Наш как бы роман с Наташей тогда еще не начался, но вот-вот должен был начаться. Встреча с ней на даче — еще одно чудо в моей жизни, наше семейное чудо. Мы действительно поддерживаем друг друга, не знаю, насколько я ее, но она меня — очень. Я показываю ей работу, жена критикует или принимает. Сейчас в изоляции Наташа — мой главный зритель и ценитель. Это само по себе невероятно — в общем-то у нас разные взгляды на искусство. Тем не менее где-то в глубине, в основе мы единомышленники. Наташа была вдовой моего друга, замечательного поэта Михаила Соковнина. В Москве жила с его матерью, мы с Олегом не раз бывали у них в гостях. И вот пригласили Наташу на дачу. Я вручил ей расписание электричек (ходили они довольно редко) и нарисовал план, как найти дом в академическом поселке. (Наташа смотрела на план с противоположной стороны и видела его в зеркальном отражении.) Утром отправился ее встречать. Подошел поезд, но без Наташи. Был жуткий мороз, станция маленькая, и никакого укрытия, чтобы пристроиться подождать. Решил: ну не смогла приехать, что делать — грустно конечно... И вернулся на дачу.
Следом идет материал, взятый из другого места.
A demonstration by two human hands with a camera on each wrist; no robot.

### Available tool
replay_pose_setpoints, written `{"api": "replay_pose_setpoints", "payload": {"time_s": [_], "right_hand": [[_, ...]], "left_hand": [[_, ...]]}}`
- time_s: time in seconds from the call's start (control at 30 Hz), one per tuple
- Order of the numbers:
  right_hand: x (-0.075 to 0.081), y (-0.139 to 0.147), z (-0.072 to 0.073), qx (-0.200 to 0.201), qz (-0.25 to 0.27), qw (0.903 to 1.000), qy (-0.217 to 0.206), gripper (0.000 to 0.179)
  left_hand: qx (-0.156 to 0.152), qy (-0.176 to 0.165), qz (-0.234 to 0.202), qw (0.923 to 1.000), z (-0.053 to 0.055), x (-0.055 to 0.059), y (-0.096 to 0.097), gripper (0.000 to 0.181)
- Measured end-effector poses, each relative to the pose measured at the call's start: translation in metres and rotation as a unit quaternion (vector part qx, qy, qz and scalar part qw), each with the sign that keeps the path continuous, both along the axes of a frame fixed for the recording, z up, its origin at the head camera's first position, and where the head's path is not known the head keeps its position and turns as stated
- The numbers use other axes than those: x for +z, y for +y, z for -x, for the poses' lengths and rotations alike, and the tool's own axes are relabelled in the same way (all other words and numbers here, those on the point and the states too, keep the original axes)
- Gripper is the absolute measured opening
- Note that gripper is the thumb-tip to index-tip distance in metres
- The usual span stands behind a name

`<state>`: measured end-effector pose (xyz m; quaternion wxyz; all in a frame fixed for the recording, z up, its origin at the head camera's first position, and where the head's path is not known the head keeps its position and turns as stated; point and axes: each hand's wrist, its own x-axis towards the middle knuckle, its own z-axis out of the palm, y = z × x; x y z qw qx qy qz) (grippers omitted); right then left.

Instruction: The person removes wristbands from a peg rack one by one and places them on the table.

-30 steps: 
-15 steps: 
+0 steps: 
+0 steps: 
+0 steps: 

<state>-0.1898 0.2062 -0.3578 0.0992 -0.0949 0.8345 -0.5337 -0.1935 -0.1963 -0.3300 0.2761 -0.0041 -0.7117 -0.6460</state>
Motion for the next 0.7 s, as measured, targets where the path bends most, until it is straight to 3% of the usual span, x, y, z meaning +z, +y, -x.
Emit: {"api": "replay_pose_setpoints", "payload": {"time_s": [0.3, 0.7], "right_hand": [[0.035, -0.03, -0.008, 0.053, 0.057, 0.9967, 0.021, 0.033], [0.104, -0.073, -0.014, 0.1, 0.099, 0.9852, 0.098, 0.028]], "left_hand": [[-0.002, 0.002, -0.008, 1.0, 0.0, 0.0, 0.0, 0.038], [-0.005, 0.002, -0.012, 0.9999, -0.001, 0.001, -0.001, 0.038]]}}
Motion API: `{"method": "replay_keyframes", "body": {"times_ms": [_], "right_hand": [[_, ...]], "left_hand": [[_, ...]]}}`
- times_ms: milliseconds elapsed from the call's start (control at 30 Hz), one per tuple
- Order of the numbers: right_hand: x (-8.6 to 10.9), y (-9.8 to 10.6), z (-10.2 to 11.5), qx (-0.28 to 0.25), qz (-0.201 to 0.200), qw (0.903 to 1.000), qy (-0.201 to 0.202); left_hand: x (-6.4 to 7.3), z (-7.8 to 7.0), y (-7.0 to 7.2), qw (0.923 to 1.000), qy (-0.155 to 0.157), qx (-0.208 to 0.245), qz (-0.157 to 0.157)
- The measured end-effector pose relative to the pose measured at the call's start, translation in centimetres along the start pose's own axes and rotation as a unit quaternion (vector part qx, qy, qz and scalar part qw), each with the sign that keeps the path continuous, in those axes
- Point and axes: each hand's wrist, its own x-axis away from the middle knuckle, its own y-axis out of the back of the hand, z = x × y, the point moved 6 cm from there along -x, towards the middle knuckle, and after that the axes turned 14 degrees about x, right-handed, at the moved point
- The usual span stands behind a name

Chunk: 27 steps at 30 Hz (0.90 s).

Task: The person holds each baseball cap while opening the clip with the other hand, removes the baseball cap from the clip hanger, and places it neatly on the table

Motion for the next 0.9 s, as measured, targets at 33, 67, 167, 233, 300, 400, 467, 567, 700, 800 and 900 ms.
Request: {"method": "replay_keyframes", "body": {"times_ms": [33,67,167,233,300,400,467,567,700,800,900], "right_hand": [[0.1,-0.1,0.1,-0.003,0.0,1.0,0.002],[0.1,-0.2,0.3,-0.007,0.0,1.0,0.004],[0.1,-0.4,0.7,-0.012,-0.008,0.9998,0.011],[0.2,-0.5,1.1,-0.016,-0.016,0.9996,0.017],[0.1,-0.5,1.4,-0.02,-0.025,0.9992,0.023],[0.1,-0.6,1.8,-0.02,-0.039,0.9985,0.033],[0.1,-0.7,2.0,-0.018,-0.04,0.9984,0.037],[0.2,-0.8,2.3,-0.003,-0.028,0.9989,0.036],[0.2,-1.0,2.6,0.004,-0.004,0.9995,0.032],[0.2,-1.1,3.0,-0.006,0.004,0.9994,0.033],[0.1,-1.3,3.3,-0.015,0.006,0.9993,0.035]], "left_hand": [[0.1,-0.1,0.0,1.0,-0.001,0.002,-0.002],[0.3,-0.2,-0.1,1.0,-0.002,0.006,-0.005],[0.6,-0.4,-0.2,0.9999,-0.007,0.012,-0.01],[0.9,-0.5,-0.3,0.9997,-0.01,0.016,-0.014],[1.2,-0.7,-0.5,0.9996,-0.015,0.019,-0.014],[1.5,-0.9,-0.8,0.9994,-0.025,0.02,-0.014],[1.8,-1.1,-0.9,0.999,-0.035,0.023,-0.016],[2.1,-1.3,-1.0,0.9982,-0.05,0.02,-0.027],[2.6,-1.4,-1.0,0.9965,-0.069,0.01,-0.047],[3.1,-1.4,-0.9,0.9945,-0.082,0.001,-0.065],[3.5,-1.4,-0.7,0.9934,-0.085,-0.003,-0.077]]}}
Дальнейшее знаю со слов Наташи. Она, как и полагается, опоздала на электричку (опаздывала всегда, пунктуальности научилась только во Франции) и добиралась на следующей. Вышла из вагона — на станции никого... Откуда ни возьмись появилась служащая:
— Вы к художникам приехали? Один тут вас встречал.
Наташа спрашивает:
— Какой? С бородой?
— С бородой.
Решила искать дом, а куда идти — не знает: план забыла дома. Я тогда носил тяжелые ботинки с рельефной подошвой — она увидела следы на нетронутом снегу и пошла по ним. И все вроде правильно — елки, которые я ей рисовал, потом деревня, которую нужно миновать. Шла по снежному полю, глаза слепило от того, что вокруг все бело, пересекла его и оказалась перед замерзшим ручейком, у которого следы закончились. На другом берегу, на возвышении, тоже никаких следов. А на горке дома, из труб дымок подымается.